Optimization of the pET9a Vector

Brooke Linney, Brigham Young University

Life Sciences

Recombinant DNA technology has become one of the most critical fields of research relating to biotechnology. Recombinant DNA can be used to obtain certain proteins or examine the effects of genes that we engineer, with many applications in medical research. As part of our lab’s use for recombinant DNA, we create a gene sequence to code for a certain protein, and then use heat-shocking transformation to stimulate Escherichia coli bacterial cells to incorporate the mutated DNA from the surrounding solution. As the bacterial cells then grow, they replicate the mutated plasmid that we introduced. This DNA can later be extracted from the bacterial cells and used for further synthesis, usually protein synthesis in our lab.
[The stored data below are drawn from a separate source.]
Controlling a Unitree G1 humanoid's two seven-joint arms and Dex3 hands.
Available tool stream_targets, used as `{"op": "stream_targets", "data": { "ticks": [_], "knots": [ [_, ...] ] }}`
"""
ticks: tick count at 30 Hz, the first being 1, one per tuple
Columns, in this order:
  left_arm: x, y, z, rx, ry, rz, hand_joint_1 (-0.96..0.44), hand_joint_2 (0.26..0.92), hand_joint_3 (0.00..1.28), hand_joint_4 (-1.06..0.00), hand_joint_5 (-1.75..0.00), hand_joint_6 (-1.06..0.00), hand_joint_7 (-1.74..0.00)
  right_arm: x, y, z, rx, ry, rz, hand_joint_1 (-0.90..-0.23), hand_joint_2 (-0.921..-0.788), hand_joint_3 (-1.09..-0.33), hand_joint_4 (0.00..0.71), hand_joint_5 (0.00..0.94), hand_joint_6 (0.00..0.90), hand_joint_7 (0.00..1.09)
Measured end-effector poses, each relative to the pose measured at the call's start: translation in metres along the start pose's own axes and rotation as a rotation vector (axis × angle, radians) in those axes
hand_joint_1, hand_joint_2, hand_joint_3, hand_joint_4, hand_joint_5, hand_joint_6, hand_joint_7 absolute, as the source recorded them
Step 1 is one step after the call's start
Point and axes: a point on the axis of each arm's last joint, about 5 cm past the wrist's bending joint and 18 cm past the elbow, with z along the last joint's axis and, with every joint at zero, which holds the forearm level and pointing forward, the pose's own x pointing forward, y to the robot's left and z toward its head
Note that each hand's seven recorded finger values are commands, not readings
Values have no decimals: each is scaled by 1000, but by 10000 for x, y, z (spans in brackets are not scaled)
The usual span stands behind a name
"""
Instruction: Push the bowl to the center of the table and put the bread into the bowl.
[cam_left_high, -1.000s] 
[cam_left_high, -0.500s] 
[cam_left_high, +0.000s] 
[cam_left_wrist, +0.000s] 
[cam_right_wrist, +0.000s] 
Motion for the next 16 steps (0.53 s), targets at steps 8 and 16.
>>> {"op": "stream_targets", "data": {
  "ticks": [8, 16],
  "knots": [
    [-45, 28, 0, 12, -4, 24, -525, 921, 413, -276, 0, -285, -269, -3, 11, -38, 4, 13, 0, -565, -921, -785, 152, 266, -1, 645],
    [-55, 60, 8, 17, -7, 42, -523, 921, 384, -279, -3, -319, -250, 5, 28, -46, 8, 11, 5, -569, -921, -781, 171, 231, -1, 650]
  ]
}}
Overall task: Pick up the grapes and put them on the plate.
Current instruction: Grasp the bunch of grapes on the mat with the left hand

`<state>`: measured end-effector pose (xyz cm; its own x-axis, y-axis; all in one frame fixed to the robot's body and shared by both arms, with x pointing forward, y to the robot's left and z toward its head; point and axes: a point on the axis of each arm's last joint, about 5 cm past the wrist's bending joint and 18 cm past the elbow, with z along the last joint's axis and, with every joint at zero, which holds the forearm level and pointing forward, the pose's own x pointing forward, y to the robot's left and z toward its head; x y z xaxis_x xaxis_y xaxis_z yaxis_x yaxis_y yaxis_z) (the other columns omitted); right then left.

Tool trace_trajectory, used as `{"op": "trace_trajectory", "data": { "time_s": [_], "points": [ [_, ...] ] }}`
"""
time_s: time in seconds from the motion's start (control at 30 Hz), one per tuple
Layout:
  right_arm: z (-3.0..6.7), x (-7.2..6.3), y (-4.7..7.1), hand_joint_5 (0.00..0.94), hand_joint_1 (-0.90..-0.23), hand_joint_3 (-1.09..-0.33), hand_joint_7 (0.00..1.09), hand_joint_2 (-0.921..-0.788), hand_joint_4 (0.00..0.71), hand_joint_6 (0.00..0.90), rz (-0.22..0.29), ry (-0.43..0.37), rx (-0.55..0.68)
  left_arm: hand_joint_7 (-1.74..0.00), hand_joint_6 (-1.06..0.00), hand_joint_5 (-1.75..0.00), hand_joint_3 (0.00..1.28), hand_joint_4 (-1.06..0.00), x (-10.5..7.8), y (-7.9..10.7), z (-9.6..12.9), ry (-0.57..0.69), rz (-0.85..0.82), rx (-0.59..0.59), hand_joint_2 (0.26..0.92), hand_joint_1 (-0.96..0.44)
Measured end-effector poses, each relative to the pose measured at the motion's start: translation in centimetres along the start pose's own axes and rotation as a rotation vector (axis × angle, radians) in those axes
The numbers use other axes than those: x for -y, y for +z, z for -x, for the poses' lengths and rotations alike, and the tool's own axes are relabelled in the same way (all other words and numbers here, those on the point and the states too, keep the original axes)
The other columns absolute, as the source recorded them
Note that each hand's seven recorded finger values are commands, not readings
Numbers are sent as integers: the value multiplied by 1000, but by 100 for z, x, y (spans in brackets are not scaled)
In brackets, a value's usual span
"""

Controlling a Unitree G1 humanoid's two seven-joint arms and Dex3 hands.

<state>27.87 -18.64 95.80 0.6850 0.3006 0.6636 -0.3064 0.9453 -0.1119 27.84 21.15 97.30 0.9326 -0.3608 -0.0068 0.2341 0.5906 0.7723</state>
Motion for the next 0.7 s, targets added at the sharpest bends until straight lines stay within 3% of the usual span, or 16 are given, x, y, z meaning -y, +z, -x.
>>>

The process of transforming bacterial cells with mutated DNA is directly affected by plasmid size. Transformation efficiency is maximized with smaller plasmids. One of the DNA plasmids we use to introduce mutations is the pET9a vector. This plasmid is a sequence of 4,341 base pairs, but by reducing the length of the plasmid, we can increase transformation efficiency. By restricting the size of the pET9a vector, we will also be able to introduce larger foreign DNA sequences than we would with the original pET9a vector. This presentation will explore the different methods of reducing sequence length to optimize the pET9a vector, mainly focusing on site-directed mutagenesis coupled with the use of restriction enzymes.